A2M is a neuronal injury marker and an acute phase protein a major component of the innate immune system and functions as a pan-protease inhibitor and is a chaperone protein. Studies suggest that it may be an early marker for the development of cognitive dysfunction. Indeed, in an analysis of both the Alzheimer’s Disease Neuroimaging Initiative (ADNI) and the Predictors of Cognitive Decline among normal individuals (BIOCARD) study samples, males with higher plasma levels of A2M at baseline were at higher risk for the development of mild cognitive impairment or Alzheimer’s disease. In the BIOCARD study, A2M concentrations in blood were also reported to be correlated with cerebrospinal fluid concentrations of the neuronal injury markers tau and phosphorylated tau [20]. Data from 293 cognitively intact participants of the Health and Aging Brain among Latino Elders (HABLE) study demonstrated an association between higher levels of A2M and subjective cognitive decline, a possible marker of pre-clinical AD [21].

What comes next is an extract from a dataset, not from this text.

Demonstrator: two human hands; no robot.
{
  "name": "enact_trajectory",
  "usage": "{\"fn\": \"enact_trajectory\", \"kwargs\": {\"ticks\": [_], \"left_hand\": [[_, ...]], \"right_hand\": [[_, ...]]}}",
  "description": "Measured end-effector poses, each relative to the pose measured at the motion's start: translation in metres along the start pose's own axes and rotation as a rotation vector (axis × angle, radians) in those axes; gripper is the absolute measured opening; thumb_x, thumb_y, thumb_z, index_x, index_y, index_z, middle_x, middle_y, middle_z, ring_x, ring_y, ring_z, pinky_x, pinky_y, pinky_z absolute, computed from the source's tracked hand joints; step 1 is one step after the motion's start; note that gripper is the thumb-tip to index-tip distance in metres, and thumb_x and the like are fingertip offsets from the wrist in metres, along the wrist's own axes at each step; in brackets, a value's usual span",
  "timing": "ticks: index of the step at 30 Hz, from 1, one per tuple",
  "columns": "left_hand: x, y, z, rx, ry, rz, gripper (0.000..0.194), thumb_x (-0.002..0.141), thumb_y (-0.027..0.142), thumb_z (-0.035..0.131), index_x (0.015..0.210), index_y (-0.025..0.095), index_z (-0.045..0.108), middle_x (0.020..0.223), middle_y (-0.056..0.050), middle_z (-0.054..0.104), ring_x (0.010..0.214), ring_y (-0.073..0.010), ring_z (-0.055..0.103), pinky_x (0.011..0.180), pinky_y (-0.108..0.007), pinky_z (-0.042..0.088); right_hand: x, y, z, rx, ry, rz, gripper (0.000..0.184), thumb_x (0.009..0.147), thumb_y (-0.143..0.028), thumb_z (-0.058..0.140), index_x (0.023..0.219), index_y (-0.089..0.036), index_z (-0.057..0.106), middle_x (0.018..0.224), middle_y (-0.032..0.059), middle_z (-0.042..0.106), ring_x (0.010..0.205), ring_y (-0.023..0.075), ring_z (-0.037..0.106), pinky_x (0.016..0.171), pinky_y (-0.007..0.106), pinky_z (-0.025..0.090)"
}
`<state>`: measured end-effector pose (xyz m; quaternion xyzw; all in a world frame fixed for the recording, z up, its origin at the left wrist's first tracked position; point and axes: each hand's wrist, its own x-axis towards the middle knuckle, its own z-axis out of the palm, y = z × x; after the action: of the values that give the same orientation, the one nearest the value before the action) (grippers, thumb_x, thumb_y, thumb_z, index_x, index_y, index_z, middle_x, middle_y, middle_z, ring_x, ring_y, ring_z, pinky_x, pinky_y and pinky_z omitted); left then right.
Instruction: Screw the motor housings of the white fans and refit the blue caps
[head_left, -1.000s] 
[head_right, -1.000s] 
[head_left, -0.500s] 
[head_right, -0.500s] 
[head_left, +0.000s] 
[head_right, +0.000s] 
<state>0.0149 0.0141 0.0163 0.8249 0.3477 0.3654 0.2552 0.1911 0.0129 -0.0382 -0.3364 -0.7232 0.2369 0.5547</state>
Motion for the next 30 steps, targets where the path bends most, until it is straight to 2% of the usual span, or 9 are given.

Strengths of these analyses include the large sample size, the inclusion of different ethnicities, the standardized collection, processing, and storage of serum, and the large number of biomarkers assessed. They are limited by the fact that the MMSE (an excellent tool for detecting dementia) has only modest sensitivity and specificity for cognitive impairment [22–24]. This, and the absence of a follow-up MMSE in 527 (6%) of the participants, means that the incidence of cognitive dysfunction was likely an underestimate [25]. They are also limited by the fact that the participants were generally cognitively intact, with a baseline median MMSE score of 29. Whether similar findings would have come from an older, less cognitively intact population is unknown. Finally, the MMSE variability introduced by the many trial sites and varying conditions under which it was administered may have reduced its ability to clearly detect cognitive dysfunction.
These findings link MIP-1α and A2M plus several additional biomarkers to cognitive dysfunction in people with dysglycemia. Whether they have pathophysiological significance remains unknown.